Determination of antimicrobial activity:

All the isolates were determined for antimicrobial activity against three human pathogens namely Escherichia coli (MTCC 443), Candida albicans (MTCC 227) and Staphylococcus aureus (MTCC 737). The results indicated that all the isolates showed antimicrobial activity by inhibiting at least one of the test pathogens (Table 2). Among the endolichenic fungi, Penicillium sp. (isolate CRP 3a) showed considerable antimicrobial activity against all the test pathogens. However, maximum zone of inhibition was observed against Escherichia coli and Candida albicans (Fig 3).

Table 2: Antimicrobial activity of the endolichenic fungal isolates against test pathogens

Endolichenic fungi	Isolate number	*Staphylococcus aureus* (MTCC 737)	*Candida albicans* (MTCC 227)	*Escherichia coli* (MTCC 443)
Morphotype 1	CRP 4	++	+	_
Morphotype 2	CRP 10	++	+	_
Morphotype 3	CRP7	_	++	_
Trichoderma sp.1	CRP 6a	_	+	+
Trichoderma sp.2	CRP 6b	++	_	+
Penicillium sp.1	CRP 3a	++	+++	+++
Penicillium sp.2	CRP 4a	++	+	_
Dreschlera sp.	CRP 2	+	++	_
Monilinia sp.	CRP 8	+	+	+

*Zone of inhibition(mm): >10 <15 = +, >15<20 = ++, >20 = +++, >10 = −

Fig 3: Antimicrobial activity of endolichenic fungal isolates against Staphylococcus aureus (MTCC 737), Escherichia coli (MTCC 443) and Candida albicans (MTCC 227)

DISCUSSION:

Endolichenic fungi have been isolated from many lichen species indicating that they are ubiquitous in nature. In the present study endolichenic fungi were isolated from Cryptothecia sp., a lichen known for its varied medicinal properties. Isolation of endolichenic fungi from medicinal lichen species have also been reported by many workers^2,8,18. The result indicated that Cryptothecia sp. harbours several endolichenic fungi and some of the isolates showed promising antimicrobial activity. This showed that lichen species with medicinal properties can be explored for endolichenic fungi for exploitation as antimicrobial agents.

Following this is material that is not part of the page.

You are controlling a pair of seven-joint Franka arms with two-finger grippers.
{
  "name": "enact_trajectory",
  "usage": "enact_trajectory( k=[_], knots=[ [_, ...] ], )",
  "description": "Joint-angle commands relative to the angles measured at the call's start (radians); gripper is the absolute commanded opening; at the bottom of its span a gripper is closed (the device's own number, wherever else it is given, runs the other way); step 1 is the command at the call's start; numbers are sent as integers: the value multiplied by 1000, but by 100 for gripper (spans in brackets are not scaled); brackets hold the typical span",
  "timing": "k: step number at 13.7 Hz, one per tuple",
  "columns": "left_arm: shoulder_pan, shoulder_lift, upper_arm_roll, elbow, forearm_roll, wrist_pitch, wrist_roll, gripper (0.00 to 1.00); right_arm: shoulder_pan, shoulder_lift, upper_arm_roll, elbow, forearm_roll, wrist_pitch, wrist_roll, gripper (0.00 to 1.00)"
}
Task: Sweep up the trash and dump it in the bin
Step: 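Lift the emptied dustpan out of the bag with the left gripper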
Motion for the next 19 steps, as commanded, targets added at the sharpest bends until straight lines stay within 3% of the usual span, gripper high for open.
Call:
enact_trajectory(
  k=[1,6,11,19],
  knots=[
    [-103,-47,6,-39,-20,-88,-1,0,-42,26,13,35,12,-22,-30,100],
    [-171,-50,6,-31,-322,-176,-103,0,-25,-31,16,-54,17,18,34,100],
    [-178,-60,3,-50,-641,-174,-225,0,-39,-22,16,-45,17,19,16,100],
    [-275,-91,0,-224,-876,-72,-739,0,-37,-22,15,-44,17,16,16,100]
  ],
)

To our knowledge, our study is the first report on the isolation of endolichenic fungi from Cryptothecia sp., from North east India, as no further work has been reported till yet. In this present study Monilinia sp. (23.33%) was found to be the dominant endolichenic fungus followed by Mycelia sterilia (16.66%). It has also been reported that Mycelia sterilia is the dominant endolichenic fungal isolate from Parmelia³⁶.

One important aspect of endolichenic fungi is their ability to produce bioactive metabolites which show strong antimicrobial, antioxidant, anti-inflammatory and cytotoxic activity^37,38. In our present study, secondary metabolites were extracted from the endolichenic fungal isolates, which were then tested against pathogens to determine their antimicrobial activity. It has been found that most of the isolates showed antimicrobial activity by inhibiting atleast one of the pathogens. A total of about 88.8% of all the isolates showed antifungal activity against Candida albicans, while 77.7% and 44.4% of all the isolates showed antibacterial activity against Gram positive bacterium, Staphylococcus aureus and Gram negative bacterium Escherichia coli respectively. Out of all the isolates, Penicillium sp. (CRP 3a) showed highest antimicrobial activity against all the human test pathogens. Thus, our result indicated that most of the endolichenic fungi possess antimicrobial activity because of the presence of biologically active secondary metabolites. Further studies are now needed to identify the active compounds produced in order to discover novel drugs which may be helpful to the mankind.

ACKNOWLEDGEMENT:

First author is highly thankful to UGC National fellowship for OBC students in providing financial assistance to carry out the research work. The authors also thankfully acknowledge the financial support of Department of Biotechnology (DBT, Govt. of India) through Institutional Biotech Hub for establishment of Lichenology Laboratory at Nowgong College, Assam to avail the laboratory facilities for the identification of lichen.

CONFLICT OF INTEREST:

The authors declare no conflict of interest.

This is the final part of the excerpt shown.